Further changes will be required to solve the current housing and homelessness crisis but these measures won’t be “too drastic or too dramatic”, Minister for Housing Eoghan Murphy has said.
Separately, the Minister said the Government’s new Land Development Agency (LDA) was needed as “State land is not being used efficiently in many parts of the country”.
Mr Murphy was speaking at the Construction Industry Federation (CIF) conference at Croke Park on Tuesday.
He said figures from the CSO indicate that reforms that have been made under the Government’s action plan on housing, Rebuilding Ireland, “are starting to deliver”.
“But we know that pace is still too slow in parts of the country and also in some aspects of the system. So further changes will be required, nothing too drastic or too dramatic because quite radical measures have already been introduced and are working,” he said.
Land holdings
Mr Murphy said the LDA, which will buy private land adjoining existing prime sites held by State and semi-State organisations in order to assemble land holdings that will then be developed for housing, would not be a vehicle to give State land to developers.

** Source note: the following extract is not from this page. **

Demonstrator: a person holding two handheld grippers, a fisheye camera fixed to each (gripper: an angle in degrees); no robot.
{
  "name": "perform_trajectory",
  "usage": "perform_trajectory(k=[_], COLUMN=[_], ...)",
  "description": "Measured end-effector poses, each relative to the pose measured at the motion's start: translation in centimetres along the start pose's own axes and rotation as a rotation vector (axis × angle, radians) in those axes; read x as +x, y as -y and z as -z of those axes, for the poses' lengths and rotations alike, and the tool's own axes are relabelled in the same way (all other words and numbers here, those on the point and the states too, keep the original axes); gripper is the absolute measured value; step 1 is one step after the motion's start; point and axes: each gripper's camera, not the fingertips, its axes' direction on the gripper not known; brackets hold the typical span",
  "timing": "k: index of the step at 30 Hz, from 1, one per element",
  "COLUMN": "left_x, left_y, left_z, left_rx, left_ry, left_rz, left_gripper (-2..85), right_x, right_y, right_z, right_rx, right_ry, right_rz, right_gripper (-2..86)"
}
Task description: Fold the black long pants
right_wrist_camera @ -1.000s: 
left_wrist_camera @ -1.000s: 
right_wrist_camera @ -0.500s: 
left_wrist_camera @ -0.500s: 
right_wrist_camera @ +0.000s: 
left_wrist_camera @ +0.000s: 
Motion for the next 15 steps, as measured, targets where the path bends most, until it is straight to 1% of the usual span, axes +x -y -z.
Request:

“This is about the State developing the land, it being the developer and capturing the value enhancements and delivering housing needs for its citizens; bringing forward public land for use for social housing, subsidised housing and general housing,” he said.
Mr Murphy said the LDA was “something that should have been done decades ago”.
“We already have eight sites across the country, large State sites that will come in now to the Land Development Agency’s portfolio to deliver initially at least 3,000 homes but building very quickly the 10,000 homes in terms of negotiations that are already under way.
“All Cabinet Ministers have agreed that land from their own departments will be brought forward at a Cabinet meeting at the end of October,” he said.
“This is additional land that will go in for the pipeline for the Land Development Agency and obviously its shareholders and semi-State companies as well, they’re engaging with those companies and semi-State organisations on the same basis.”
Mr Murphy said planning for some of the sites had already begun with the first houses due to be delivered in 2020, and that the LDA would be in existence for the next 15-20 years.
John O’Connor, chief executive of the Housing Agency, said one of the greatest challenges facing the housing sector was developers’ focus on three- and four-bedroom houses.
“There’s a huge focus on building three- and four-bedroom houses and I know lots of building developers here will say that’s what consumers want, that’s what people want, that’s what’s viable. Building estates of three- and four-bedroom houses is not sustainable,” he said.